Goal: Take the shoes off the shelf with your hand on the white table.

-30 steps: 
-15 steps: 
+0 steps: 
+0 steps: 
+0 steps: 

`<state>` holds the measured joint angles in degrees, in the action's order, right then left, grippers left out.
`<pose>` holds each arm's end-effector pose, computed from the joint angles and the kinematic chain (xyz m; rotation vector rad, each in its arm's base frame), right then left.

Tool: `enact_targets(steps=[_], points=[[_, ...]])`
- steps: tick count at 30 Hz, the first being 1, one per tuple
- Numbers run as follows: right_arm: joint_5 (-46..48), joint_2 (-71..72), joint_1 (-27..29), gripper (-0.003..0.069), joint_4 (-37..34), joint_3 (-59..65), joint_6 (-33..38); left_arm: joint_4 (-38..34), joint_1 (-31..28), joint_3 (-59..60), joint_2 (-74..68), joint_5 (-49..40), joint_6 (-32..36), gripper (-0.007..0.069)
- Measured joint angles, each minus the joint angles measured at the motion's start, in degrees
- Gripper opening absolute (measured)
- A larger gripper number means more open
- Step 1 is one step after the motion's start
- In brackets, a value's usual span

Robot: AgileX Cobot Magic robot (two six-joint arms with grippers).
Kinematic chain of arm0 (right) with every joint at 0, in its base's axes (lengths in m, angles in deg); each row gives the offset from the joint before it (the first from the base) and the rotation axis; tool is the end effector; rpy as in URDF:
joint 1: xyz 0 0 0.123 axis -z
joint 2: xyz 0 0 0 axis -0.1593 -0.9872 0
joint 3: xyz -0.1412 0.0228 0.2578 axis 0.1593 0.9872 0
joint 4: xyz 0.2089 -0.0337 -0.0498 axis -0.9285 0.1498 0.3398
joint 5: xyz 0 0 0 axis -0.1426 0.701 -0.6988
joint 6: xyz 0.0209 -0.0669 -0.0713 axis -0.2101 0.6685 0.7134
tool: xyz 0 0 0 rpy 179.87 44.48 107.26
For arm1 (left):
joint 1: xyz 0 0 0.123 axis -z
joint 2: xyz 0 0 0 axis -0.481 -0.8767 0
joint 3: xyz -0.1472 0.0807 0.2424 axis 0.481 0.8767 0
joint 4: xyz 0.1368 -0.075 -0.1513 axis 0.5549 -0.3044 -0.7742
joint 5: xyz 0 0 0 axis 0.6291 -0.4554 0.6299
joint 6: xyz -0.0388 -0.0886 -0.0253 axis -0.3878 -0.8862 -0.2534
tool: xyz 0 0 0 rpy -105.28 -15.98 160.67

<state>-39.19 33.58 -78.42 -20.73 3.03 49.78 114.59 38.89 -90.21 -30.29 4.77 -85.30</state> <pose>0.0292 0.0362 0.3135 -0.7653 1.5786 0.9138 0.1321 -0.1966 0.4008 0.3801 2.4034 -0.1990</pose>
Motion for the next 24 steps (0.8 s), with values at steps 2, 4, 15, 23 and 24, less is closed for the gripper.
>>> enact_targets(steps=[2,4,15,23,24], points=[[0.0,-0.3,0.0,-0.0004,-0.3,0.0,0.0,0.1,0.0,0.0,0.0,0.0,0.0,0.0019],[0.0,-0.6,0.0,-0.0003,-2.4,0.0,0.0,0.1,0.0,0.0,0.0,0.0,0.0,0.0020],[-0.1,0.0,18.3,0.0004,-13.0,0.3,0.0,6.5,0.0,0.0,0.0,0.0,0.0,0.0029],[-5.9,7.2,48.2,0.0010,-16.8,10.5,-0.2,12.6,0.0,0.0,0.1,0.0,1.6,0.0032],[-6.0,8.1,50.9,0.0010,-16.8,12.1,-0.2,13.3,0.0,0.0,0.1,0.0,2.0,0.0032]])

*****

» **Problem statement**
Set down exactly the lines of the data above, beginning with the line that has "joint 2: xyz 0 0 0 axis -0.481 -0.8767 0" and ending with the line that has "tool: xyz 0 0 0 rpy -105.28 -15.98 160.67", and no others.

» **Answer to this task**
joint 2: xyz 0 0 0 axis -0.481 -0.8767 0
joint 3: xyz -0.1472 0.0807 0.2424 axis 0.481 0.8767 0
joint 4: xyz 0.1368 -0.075 -0.1513 axis 0.5549 -0.3044 -0.7742
joint 5: xyz 0 0 0 axis 0.6291 -0.4554 0.6299
joint 6: xyz -0.0388 -0.0886 -0.0253 axis -0.3878 -0.8862 -0.2534
tool: xyz 0 0 0 rpy -105.28 -15.98 160.67

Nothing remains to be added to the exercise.